Of all the lines in the material, count those containing the string "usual" and write only the resulting number.

━━━ Exercise data

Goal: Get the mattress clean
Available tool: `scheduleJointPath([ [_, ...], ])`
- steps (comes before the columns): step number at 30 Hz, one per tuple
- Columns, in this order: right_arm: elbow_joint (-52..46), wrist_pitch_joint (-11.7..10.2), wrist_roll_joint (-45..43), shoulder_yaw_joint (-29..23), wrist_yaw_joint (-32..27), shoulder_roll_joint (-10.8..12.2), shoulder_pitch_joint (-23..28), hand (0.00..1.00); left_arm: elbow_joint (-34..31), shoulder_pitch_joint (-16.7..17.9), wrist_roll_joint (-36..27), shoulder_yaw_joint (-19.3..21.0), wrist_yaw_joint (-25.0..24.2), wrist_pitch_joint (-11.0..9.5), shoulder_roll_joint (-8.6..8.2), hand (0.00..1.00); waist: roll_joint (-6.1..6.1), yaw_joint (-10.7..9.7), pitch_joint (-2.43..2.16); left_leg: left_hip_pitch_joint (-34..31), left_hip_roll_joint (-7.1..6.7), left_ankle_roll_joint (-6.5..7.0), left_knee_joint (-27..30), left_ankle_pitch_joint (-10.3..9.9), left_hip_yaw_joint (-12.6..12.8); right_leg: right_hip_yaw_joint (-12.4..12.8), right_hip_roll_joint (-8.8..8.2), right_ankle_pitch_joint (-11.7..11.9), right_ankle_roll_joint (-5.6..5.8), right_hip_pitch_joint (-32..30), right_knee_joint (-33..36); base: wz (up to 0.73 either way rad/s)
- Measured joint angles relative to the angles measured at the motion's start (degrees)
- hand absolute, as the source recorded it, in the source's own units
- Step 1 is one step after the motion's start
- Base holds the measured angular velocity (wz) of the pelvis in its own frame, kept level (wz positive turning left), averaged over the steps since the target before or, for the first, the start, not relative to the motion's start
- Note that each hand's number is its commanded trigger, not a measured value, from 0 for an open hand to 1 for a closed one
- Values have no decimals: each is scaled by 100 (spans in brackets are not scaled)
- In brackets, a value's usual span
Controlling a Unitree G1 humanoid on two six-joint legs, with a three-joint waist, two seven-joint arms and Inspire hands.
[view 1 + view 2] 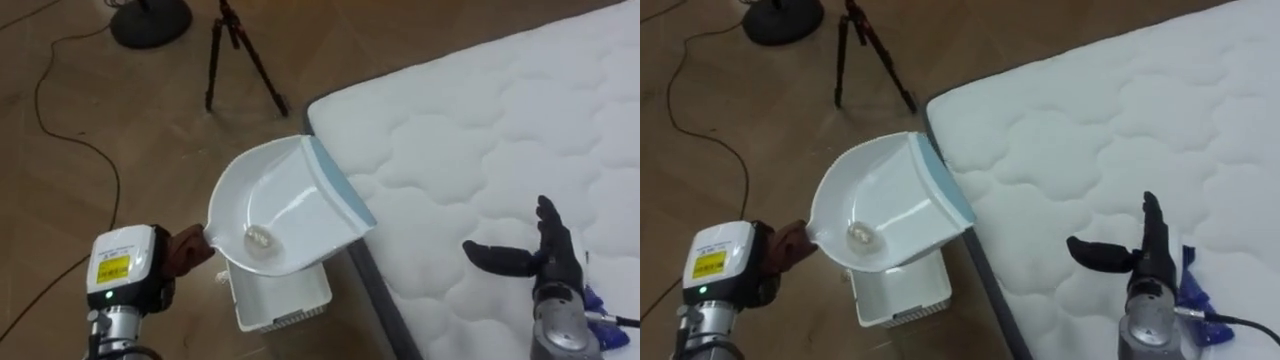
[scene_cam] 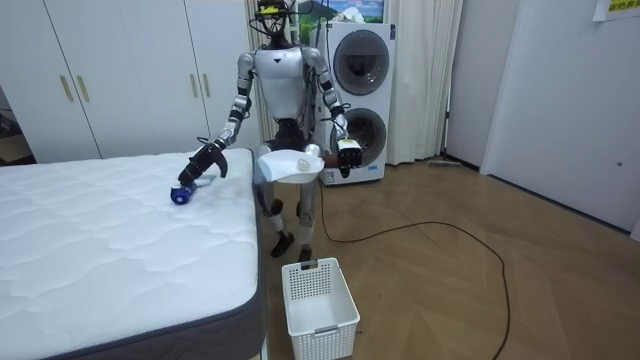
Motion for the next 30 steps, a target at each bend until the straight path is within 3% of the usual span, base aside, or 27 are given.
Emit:
scheduleJointPath([
  [1, 7, 0, 47, 0, 0, 10, 3, 0, -3, -34, 5, -6, -26, -4, 39, 100, -1, -62, 5, 10, -85, 29, 52, 0, -164, 316, 6, -89, 68, -193, 250, 49],
  [3, 91, 1, 65, -1, 11, 14, 3, 0, -7, -139, 7, -15, -75, 1, 84, 100, 10, -122, 7, -8, -125, 73, 57, 4, -356, 766, 117, -169, 75, -496, 146, 60],
  [5, 166, 1, 63, 1, 75, 22, 5, 0, -8, -188, 5, -15, -91, 1, 139, 100, 7, -213, 8, 13, -190, 35, 62, 54, -564, 999, 145, -65, 120, -797, -164, 66],
  [6, 185, 1, 62, -2, 81, 18, 12, 0, -10, -193, 3, -15, -125, -7, 168, 100, -12, -239, 2, 44, -239, 42, 62, 58, -637, 1195, 181, 167, 177, -908, -417, 65],
  [8, 210, 0, 61, -6, 119, 10, 12, 0, -8, -186, 3, -15, -162, -11, 187, 100, -85, -250, -14, 100, -380, 14, 67, 24, -744, 1393, 275, 654, 89, -954, -631, 54],
  [11, 210, -16, 54, -11, 232, 22, 5, 0, -8, -186, 17, -8, -180, -97, 216, 100, -38, -192, -38, 132, -360, -33, 16, 10, -877, 1302, 336, 719, 38, -825, -820, 28],
  [15, 206, -21, 39, -35, 381, 22, 1, 0, -8, -166, 80, 4, -174, -49, 224, 100, -44, -189, -37, 200, -257, 23, -23, -40, -696, 1177, 334, 634, -1, -664, -832, 25],
  [21, 220, -24, 0, 30, 565, 19, -3, 0, 35, -164, 129, 4, -185, 126, 257, 100, 18, -151, 32, 7, -210, 63, 412, -346, -627, 1196, 385, 465, -9, -764, -566, 4],
  [26, 467, -29, -20, 28, 569, -13, -40, 0, 39, -167, 185, -17, -178, 177, 458, 100, 56, -161, 62, -140, -228, 65, 433, -360, -631, 1191, 344, 461, -2, -943, -491, 0],
  [30, 543, -30, -297, 29, 563, -19, -148, 0, 219, -270, 178, -131, -164, 220, 646, 100, 200, -312, 133, -344, -283, 80, 436, -322, -628, 1152, 231, 429, 18, -1200, -357, 0],
])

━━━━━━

> [Expected answer] 2